4-inch displacement at this length would add a negligible amount to the

horizontal forces acting on the crane. Thus, the NRC staff concludes that the

swinging load effects on the crane are negligible and that the licensee's

assumption that the lifted load and lower load block are decoupled from the

bridge and trolley with respect to horizontal earthquake accelerations is

appropriate. On this basis, the licensee's conformance with the provisions in

Section 2.5 of NUREG-0554 in the seismic analyses is acceptable.
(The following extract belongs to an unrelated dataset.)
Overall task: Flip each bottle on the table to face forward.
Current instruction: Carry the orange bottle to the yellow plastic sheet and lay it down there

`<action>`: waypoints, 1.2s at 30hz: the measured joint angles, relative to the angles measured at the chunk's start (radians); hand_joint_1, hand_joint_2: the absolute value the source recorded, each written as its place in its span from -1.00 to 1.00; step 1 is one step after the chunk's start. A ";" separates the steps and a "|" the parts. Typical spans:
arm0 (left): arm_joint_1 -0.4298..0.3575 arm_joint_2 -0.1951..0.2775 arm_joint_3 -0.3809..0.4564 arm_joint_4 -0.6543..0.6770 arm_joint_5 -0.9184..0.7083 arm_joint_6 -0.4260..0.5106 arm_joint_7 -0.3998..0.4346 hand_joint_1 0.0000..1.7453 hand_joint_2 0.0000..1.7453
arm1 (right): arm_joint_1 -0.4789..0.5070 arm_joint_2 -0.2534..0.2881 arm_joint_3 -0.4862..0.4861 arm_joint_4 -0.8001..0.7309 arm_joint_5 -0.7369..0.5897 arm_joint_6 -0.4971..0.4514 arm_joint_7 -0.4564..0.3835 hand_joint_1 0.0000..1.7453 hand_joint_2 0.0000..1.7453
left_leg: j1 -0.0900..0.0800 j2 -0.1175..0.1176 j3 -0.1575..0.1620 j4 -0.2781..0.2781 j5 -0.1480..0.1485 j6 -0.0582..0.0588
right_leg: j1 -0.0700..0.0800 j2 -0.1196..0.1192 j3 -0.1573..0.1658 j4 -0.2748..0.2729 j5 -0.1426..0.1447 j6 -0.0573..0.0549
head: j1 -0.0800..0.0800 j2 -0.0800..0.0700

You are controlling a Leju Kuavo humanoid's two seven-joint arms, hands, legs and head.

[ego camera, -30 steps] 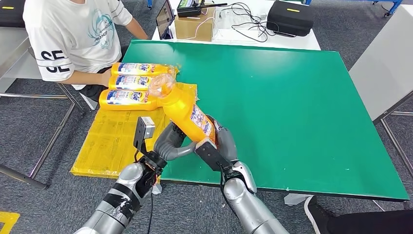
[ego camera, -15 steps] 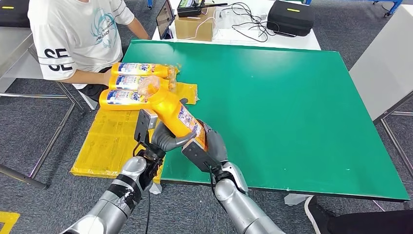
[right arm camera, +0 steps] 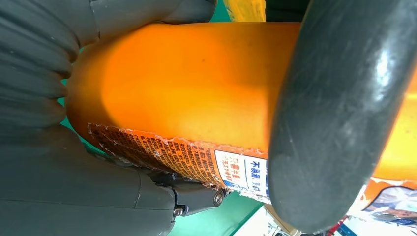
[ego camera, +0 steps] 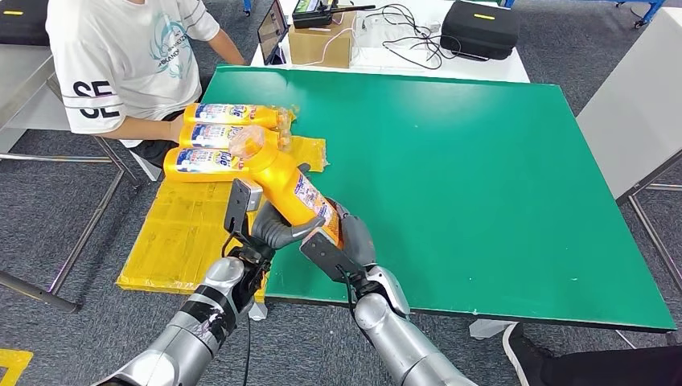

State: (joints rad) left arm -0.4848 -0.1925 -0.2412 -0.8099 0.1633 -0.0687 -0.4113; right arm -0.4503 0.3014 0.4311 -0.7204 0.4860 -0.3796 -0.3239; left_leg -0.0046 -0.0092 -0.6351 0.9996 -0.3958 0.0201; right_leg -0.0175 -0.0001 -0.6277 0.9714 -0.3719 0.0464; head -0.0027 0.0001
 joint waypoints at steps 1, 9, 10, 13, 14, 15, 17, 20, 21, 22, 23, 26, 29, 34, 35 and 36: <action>0.000 0.000 0.000 0.001 0.000 0.000 0.000 -1.00 1.00 | 0.000 0.000 0.000 0.001 0.000 0.000 0.000 1.00 1.00 | 0.000 0.000 0.000 0.000 0.000 0.000 | 0.000 0.000 0.000 0.000 0.000 0.000 | 0.000 0.000; -0.001 0.000 0.001 0.004 0.000 0.000 0.000 -1.00 1.00 | -0.001 0.000 0.000 0.005 0.000 0.000 0.000 1.00 1.00 | 0.000 0.000 0.000 0.000 0.000 0.000 | 0.000 0.000 0.000 0.000 0.000 0.000 | 0.000 0.000; -0.001 0.000 0.001 0.005 0.000 0.000 0.000 -1.00 1.00 | -0.001 0.000 0.001 0.005 0.000 0.000 0.000 1.00 1.00 | 0.000 0.000 0.000 0.000 0.000 0.000 | 0.000 0.000 0.000 0.000 0.000 0.000 | 0.000 0.000; -0.003 -0.001 0.003 0.008 0.000 0.000 0.000 -1.00 1.00 | -0.002 0.000 0.002 0.007 0.000 0.000 0.000 1.00 1.00 | 0.000 0.000 0.000 0.000 0.000 0.000 | 0.000 0.000 0.000 0.000 0.000 0.000 | 0.000 0.000; -0.003 -0.002 0.004 0.009 0.000 0.000 0.000 -1.00 1.00 | -0.003 0.000 0.002 0.007 0.000 0.000 0.000 1.00 1.00 | 0.000 0.000 0.000 0.000 0.000 0.000 | 0.000 0.000 0.000 0.000 0.000 0.000 | 0.000 0.000; -0.003 -0.002 0.004 0.009 0.000 0.000 0.000 -1.00 1.00 | -0.003 0.000 0.003 0.007 0.000 0.000 0.000 1.00 1.00 | 0.000 0.000 0.000 0.000 0.000 0.000 | 0.000 0.000 0.000 0.000 0.000 0.000 | 0.000 0.000; -0.004 -0.002 0.004 0.009 0.000 0.000 0.000 -1.00 1.00 | -0.004 0.000 0.005 0.008 0.000 0.000 0.001 1.00 1.00 | 0.000 0.000 0.000 0.000 0.000 0.000 | 0.000 0.000 0.000 0.000 0.000 0.000 | 0.000 0.000; -0.004 -0.002 0.005 0.009 0.000 0.000 0.000 -1.00 1.00 | -0.005 0.000 0.006 0.008 -0.001 0.000 0.001 1.00 1.00 | 0.000 0.000 0.000 0.000 0.000 0.000 | 0.000 0.000 0.000 0.000 0.000 0.000 | 0.000 0.000; -0.004 -0.002 0.005 0.009 0.000 0.000 0.000 -0.50 1.00 | -0.005 0.000 0.007 0.008 -0.001 0.000 0.001 0.50 1.00 | 0.000 0.000 0.000 0.000 0.000 0.000 | 0.000 0.000 0.000 0.000 0.000 0.000 | 0.000 0.000; -0.005 -0.002 0.005 0.009 0.000 0.000 0.000 0.00 1.00 | -0.005 0.000 0.007 0.009 -0.001 0.000 0.001 0.00 1.00 | 0.000 0.000 0.000 0.000 0.000 0.000 | 0.000 0.000 0.000 0.000 0.000 0.000 | 0.000 0.000; -0.005 -0.002 0.005 0.009 0.000 0.000 0.000 0.50 1.00 | -0.004 0.000 0.008 0.009 0.000 0.000 0.000 -0.50 1.00 | 0.000 0.000 0.000 0.000 0.000 0.000 | 0.000 0.000 0.000 0.000 0.000 0.000 | 0.000 0.000; -0.019 0.010 0.015 0.012 0.015 0.027 -0.029 1.00 1.00 | 0.003 -0.001 0.016 0.007 -0.032 -0.004 -0.016 -1.00 1.00 | 0.000 0.000 0.000 0.000 0.000 0.000 | 0.000 0.000 0.000 0.000 0.000 0.000 | 0.000 0.000; -0.054 0.053 0.095 0.012 0.044 0.058 -0.089 1.00 1.00 | 0.024 -0.028 -0.008 -0.029 -0.110 -0.002 -0.042 -1.00 1.00 | 0.000 0.001 0.000 0.000 0.000 0.000 | 0.000 0.001 0.000 0.000 0.000 0.000 | 0.000 0.000; -0.075 0.094 0.194 0.012 0.035 0.055 -0.104 1.00 1.00 | 0.041 -0.064 -0.034 -0.072 -0.123 0.004 -0.044 -1.00 1.00 | 0.000 0.000 0.000 0.000 0.001 0.000 | 0.000 0.000 0.000 0.000 0.000 0.000 | 0.000 0.000; -0.075 0.094 0.202 0.012 0.028 0.055 -0.104 1.00 1.00 | 0.043 -0.064 -0.035 -0.077 -0.121 0.003 -0.043 -1.00 1.00 | 0.000 0.000 0.000 0.000 0.001 0.000 | 0.000 0.000 0.000 0.000 0.000 0.000 | 0.000 0.000; -0.075 0.094 0.210 0.012 0.021 0.054 -0.105 1.00 1.00 | 0.044 -0.065 -0.036 -0.080 -0.120 0.003 -0.043 -1.00 1.00 | 0.000 0.000 0.000 0.000 0.001 0.000 | 0.000 0.000 0.000 0.000 0.000 0.000 | 0.000 0.000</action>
State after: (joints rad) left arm -0.5601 -0.0983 -0.0316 -0.7977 0.1846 -0.0149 -0.5164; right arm -0.4062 0.2366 0.3951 -0.8003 0.3659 -0.3765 -0.3674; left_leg -0.0043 -0.0090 -0.6355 0.9997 -0.3945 0.0206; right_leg -0.0173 -0.0004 -0.6278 0.9718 -0.3716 0.0461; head -0.0024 0.0001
Therefore, under certain conditions, seismically induced pendulum loads may contribute to the

seismic loads acting on the crane structure. Considerations in assessing the significance of the

lifted load contribution to the overall seismic load on the crane include: the dynamic response

of the structure supporting the crane at the elevation of the crane; the relationship of the

maximum displacement of the structure relative to the distance the load is suspended below the

crane; and the relationship of the dominant structural response frequency to the natural

frequency of the suspended load.

Attachment 1

RIS 2005-25

Page 14 of 14

C. CHANGES TO THE HEAVY LOAD HANDLING PROGRAM

The heavy load handling program may require changes to allow for new operations, such as

beginning dry cask storage of spent fuel, or to address other movements of heavy loads that

are outside the bounds of the existing heavy load handling program, such as movements

associated with facility modifications and replacement of certain heavy components. Licensees

must review changes in accordance with the requirements of 10 CFR 50.59, Changes, tests

and experiments. Licensees may determine that certain changes require a license

amendment pursuant to 10 CFR 50.90, Application for amendment of license or construction

permit. Additionally, licensees may determine that an update to the safety analysis report to

reflect the change is necessary pursuant to 10 CFR 50.71, Maintenance of records, making of

reports.

Cranes are predominantly used in activities that could be classified as maintenance activities.

Many of the elements of the heavy loads handling programs at each nuclear power plant are

measures that manage the increase in risk that results from heavy load handling activities

associated with maintenance. Therefore conformance with the heavy loads handling program

complies with the requirements of 10 CFR 50.65(a)(4) with regard to managing the risk

associated with heavy load movements in support of maintenance activities.

When a licensee identifies a new heavy load handling evolution that is not bounded by

previously evaluated load movements, the licensee should evaluate the change in accordance

with 10 CFR 50.59 to determine the need for a license amendment. Consistent with NRC

guidelines included in Regulatory Guide 1.187, Guidance for Implementation of 10 CFR 50.59,

Changes, Tests, and Experiments, and Nuclear Energy Institute (NEI) 96-07, Revision 1,

Guidelines for 10 CFR 50.59 Implementation, which the Regulatory Guide endorses,

licensees may consider a change to a single-failure-proof load handling system that fully

conforms with the guidelines of Section 5.1.6 of NUREG-0612, an NRC approved method of

safely handling heavy loads.

CONCLUSION

Heavy load handling activities pose a safety risk in areas of nuclear power plants where load

drops could damage irradiated fuel or equipment necessary for safe shutdown. NRC

developed the guidelines in Section 5.1 of NUREG-0612 to reduce the frequency of heavy load

drops at nuclear power plants and provide a measure of defense-in-depth. The

defense-in-depth measures provide assurance that the probability of a load handling event that

damages irradiated fuel or safe shutdown equipment is acceptably small. Licensees

incorporated many of these recommendations into their site-specific heavy load handling

programs. However, operating experience and inspection findings related to heavy loads

handling indicate that additional clarification and reemphasis of heavy load handling guidelines

may reduce the frequency of load handling events. Improving human performance in rigging

activities is an area of particular concern based on recent operating experience.